- Viagra
- Sildenafil Citrate (TP)
- Sildenafil Citrate TEVA
- Tadalafil TEVA
- Tadalafil ACCORD
- Tadalafil DAILY
- Vardenafil TEVA
- Vardenafil ZYDUS
- Sildenafil Citrate (GS)
- Cialis
Calories on Menus Don’t Change Kids’ Choices
2011-02-16
|
Calories on Menus Don’t Change Kids’ Choices
Study Suggests Calorie Labels in Fast-Food Restaurants Won’t Ease Obesity Epidemic
By Denise Mann
WebMD Health News
Reviewed by Laura J. Martin, MD
teen looking at menu
Feb. 15, 2011 -- Listing calories on the menus at fast-food restaurants doesn’t seem to affect kids' choices or those that their parents make for them, finds a small study in the International Journal of Obesity.
“Labeling is not going to be enough to influence obesity in a large scale way,” says study researcher Brian Elbel, PhD, MPH, an assistant professor of medicine and health policy at the New York University School of Medicine in New York City.
Part of the problem is that unhealthy, calorie-laden foods are often directly marketed to kids. “Numbers can’t compete with Ronald McDonald,” he says.
Cost is also a hard-to-beat factor. “Unhealthy food is cheaper than healthy food and the gap is getting wider,” Elbel says.
Checking the Impact of Calorie Listings
Researchers analyzed receipts and surveys from 349 kids and their parents as they were leaving McDonald’s, Burger King, Wendy’s, or KFC both before and one month after mandatory calorie labeling took effect in New York City in 2008.
Results were compared to a group in Newark, N.J., where there was no mandatory calorie labeling. Fully 90% of study participants were from racial or ethnic minority groups.
There were no differences in the number of calories purchased before and after the labeling went into effect, the study showed. One month after this initiative, 57% of teens in New York and 18% in Newark said they noticed the information, but just 9% said the calories made them think twice about which food items to purchase.

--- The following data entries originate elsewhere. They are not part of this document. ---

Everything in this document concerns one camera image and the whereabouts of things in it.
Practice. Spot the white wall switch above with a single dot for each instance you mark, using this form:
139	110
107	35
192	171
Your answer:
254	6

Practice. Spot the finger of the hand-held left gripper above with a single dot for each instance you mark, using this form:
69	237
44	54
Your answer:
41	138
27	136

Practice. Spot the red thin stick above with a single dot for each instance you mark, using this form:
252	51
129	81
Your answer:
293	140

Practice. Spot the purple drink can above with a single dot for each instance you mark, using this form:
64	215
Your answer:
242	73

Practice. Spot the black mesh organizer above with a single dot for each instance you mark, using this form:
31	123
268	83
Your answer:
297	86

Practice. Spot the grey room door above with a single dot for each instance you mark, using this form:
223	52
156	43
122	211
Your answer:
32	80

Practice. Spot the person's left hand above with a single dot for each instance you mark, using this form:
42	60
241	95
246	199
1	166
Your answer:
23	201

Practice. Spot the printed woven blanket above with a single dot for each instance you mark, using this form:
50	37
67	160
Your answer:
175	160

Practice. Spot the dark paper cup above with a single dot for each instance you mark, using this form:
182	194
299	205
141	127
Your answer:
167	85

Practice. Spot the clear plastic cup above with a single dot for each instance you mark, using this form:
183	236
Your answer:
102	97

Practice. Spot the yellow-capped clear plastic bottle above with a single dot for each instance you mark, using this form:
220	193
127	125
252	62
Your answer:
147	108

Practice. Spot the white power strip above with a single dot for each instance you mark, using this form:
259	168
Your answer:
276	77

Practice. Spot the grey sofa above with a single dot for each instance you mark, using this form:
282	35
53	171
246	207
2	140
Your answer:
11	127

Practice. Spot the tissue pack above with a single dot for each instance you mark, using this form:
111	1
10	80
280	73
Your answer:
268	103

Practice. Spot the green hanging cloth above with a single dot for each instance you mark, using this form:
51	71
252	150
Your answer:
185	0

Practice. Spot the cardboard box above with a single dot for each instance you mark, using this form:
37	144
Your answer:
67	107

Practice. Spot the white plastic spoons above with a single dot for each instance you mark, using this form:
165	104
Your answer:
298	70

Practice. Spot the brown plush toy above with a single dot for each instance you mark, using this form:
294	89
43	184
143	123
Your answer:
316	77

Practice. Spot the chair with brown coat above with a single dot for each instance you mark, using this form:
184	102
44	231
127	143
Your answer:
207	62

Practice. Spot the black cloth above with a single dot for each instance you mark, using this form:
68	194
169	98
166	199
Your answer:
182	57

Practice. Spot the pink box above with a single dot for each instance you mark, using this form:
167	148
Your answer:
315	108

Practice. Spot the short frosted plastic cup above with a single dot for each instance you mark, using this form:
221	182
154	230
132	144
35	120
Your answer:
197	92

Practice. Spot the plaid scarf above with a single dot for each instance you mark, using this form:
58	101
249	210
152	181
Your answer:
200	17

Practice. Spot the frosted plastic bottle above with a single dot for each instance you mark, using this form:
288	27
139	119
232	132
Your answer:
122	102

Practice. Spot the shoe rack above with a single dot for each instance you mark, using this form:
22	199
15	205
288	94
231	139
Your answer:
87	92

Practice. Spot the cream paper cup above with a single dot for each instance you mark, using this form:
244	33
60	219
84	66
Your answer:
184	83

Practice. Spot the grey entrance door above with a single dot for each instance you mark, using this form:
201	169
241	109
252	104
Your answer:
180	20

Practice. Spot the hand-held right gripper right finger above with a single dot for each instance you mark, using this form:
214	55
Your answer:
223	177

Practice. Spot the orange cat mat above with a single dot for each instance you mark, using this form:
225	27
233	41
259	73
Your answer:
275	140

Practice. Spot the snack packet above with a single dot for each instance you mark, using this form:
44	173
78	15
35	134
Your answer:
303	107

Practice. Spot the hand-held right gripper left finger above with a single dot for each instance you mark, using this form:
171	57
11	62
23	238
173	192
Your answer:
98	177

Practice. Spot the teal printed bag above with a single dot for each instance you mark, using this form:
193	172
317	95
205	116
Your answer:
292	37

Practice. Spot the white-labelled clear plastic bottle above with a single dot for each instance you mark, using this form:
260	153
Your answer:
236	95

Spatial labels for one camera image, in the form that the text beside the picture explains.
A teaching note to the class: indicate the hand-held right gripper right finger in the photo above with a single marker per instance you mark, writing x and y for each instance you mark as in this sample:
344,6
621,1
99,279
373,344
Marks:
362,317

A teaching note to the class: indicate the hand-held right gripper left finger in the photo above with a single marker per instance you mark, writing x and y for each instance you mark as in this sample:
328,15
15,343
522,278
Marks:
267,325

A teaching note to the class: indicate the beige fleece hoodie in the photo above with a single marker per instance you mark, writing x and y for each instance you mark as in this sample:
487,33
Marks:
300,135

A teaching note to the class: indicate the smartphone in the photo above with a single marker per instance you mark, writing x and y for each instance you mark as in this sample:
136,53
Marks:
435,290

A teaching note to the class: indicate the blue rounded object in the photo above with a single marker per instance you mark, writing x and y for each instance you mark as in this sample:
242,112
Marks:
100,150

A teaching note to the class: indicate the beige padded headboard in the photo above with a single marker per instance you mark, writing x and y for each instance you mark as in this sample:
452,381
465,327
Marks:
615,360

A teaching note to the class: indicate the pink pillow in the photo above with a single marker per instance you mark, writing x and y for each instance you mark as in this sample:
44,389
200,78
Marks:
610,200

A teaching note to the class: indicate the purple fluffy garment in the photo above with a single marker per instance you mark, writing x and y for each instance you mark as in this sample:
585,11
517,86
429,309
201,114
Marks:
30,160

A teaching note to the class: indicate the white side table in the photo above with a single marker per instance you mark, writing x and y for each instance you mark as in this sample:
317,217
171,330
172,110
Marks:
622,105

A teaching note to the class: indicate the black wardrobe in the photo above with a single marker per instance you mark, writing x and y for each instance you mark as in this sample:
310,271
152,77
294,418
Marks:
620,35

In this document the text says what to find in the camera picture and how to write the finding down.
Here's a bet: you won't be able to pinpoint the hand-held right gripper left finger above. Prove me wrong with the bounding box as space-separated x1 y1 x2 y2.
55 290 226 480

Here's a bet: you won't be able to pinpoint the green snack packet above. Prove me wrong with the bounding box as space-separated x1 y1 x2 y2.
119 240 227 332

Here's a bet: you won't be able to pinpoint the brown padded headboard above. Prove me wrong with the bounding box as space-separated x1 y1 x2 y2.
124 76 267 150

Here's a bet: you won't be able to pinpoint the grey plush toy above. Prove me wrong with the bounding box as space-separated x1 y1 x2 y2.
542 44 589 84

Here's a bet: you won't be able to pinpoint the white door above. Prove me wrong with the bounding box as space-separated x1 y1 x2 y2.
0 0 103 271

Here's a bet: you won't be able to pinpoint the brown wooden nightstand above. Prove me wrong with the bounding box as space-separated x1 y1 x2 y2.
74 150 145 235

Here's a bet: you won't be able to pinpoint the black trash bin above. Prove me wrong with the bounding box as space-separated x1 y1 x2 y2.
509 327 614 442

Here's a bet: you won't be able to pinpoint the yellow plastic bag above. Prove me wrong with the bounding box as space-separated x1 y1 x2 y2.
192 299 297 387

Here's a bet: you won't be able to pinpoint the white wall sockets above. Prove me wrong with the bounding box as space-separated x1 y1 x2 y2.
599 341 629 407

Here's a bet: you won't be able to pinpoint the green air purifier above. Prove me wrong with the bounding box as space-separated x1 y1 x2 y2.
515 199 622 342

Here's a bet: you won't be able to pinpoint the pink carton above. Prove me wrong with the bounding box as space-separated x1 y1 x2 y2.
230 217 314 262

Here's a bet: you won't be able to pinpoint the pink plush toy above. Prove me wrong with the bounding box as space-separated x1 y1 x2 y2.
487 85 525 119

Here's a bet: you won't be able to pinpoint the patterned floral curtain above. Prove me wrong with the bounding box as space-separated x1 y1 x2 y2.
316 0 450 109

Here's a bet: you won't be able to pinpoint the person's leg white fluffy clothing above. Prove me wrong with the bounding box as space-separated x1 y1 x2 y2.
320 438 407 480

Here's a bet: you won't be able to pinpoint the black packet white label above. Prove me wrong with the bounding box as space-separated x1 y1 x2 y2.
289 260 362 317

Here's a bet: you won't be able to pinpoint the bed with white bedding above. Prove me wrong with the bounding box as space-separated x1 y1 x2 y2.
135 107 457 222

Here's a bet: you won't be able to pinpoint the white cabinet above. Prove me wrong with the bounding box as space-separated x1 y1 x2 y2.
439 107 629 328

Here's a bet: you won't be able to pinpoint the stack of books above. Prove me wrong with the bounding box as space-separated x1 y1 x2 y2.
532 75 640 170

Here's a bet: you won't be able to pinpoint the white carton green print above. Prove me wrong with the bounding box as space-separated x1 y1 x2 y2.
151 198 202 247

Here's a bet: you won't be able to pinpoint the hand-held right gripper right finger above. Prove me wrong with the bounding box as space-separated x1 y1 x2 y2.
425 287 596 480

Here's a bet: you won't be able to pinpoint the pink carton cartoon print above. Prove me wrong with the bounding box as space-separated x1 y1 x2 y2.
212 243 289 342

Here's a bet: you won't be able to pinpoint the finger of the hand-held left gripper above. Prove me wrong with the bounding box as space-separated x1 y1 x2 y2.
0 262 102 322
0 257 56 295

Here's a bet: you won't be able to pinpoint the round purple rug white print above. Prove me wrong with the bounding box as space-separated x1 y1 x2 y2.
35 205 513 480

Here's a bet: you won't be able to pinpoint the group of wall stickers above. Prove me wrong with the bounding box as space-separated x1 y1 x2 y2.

So what does affect kids’ food choices? Taste was most important, and price was a consideration for more than half of teens in the new study.
“This is a pretty small study in low-income areas,” says Elbel. “A larger study could have different results.”
More Education Needed
“Part of the problem is that there is no real education about what these calorie levels mean,” says Kelly Sinclair, MS, RD, a dietitian at Children’s National Medical Center in Washington, D.C. “If they don’t know how many calories they are supposed to have, how can calorie labeling guide them to a different choice?”
As a result, many people rely on restaurants or servers to help them make healthier choices. The thinking is “they have marketed this meal for children so it must have what my child is supposed to have and they must know more than I do.”
“Restaurants need to be more responsible and put forward meals that are healthy not just things that make money,” she says.
“Kids will eat real food,” Sinclair says. “We shortchange our kids by thinking they will only eat chicken nuggets, pizza, and french fries.”
Scott Kahan, MD, co-director of the George Washington University Weight Management Program in Washington, D.C., agrees. “Calorie labeling only has marginal utility unless you give them a context to understand what the calories mean,” he says.
“Putting calories in their proper context will make this information more usable, but it will not be a cure for obesity in adults or kids and it is not supposed to be,” Kahan says. “We need to make the environment more conducive for people to make healthy choices so it is just a little bit easier.”